Task statement:
For the records below, print the lines from the line with "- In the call" through the line with "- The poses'" exactly as written; include both end lines and exclude the rest.

Dataset excerpts:
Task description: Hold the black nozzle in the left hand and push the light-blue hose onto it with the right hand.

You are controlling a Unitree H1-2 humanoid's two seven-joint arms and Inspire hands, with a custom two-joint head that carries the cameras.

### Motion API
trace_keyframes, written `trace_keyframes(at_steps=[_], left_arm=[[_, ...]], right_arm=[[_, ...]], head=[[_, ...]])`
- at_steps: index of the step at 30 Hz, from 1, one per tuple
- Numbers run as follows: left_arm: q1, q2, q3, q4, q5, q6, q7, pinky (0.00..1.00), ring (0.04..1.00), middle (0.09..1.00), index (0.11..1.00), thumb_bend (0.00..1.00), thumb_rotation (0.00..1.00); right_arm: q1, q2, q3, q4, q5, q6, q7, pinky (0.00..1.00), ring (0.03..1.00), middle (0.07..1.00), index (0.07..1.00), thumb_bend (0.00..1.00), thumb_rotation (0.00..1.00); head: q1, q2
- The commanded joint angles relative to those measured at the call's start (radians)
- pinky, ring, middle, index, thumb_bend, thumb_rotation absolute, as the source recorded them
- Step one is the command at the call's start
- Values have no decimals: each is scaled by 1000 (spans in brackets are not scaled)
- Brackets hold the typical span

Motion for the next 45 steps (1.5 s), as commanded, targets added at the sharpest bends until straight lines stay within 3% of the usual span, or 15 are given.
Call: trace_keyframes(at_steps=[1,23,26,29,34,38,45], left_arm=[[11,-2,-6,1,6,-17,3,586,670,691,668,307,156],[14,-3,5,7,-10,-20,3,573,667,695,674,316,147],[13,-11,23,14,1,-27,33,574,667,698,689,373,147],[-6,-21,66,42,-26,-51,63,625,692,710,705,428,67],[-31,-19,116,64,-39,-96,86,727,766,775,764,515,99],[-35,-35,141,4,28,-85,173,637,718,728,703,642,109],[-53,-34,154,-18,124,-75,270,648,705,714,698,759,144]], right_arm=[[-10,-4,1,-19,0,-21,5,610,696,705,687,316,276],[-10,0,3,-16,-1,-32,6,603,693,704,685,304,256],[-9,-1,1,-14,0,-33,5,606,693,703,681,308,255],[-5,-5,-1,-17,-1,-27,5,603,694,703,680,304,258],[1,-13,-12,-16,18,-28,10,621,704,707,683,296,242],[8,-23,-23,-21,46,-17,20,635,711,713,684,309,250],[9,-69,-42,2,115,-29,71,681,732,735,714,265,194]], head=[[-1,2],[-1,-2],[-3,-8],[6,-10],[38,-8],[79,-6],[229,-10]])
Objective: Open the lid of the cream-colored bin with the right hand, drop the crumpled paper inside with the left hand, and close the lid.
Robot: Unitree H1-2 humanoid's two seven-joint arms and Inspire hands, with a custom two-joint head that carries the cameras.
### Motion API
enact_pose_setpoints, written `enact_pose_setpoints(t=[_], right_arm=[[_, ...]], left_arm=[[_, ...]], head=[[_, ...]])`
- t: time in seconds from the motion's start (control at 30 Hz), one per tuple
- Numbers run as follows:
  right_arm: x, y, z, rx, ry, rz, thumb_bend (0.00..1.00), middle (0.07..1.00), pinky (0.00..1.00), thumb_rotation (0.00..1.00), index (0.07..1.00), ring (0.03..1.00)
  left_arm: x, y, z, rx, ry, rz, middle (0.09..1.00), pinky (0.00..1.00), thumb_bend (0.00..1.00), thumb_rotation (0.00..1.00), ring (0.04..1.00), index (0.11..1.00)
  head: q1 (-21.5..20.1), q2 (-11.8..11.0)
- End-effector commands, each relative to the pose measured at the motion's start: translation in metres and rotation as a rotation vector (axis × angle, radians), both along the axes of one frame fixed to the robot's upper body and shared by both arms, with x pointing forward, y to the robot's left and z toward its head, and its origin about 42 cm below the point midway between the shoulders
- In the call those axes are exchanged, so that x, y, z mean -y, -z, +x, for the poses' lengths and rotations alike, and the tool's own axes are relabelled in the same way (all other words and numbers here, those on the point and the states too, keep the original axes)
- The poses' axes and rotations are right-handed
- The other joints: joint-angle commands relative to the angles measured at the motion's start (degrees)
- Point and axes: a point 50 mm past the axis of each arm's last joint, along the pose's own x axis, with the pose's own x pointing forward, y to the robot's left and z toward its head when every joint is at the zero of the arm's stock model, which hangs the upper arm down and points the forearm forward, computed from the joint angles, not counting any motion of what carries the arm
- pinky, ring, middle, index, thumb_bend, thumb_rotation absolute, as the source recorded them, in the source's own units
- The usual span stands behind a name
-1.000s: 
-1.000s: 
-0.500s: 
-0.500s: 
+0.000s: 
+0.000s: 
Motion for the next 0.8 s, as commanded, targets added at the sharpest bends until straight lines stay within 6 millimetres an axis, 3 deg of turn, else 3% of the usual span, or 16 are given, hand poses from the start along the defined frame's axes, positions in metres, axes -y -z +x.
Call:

Expected output:
- In the call those axes are exchanged, so that x, y, z mean -y, -z, +x, for the poses' lengths and rotations alike, and the tool's own axes are relabelled in the same way (all other words and numbers here, those on the point and the states too, keep the original axes)
- The poses' axes and rotations are right-handed

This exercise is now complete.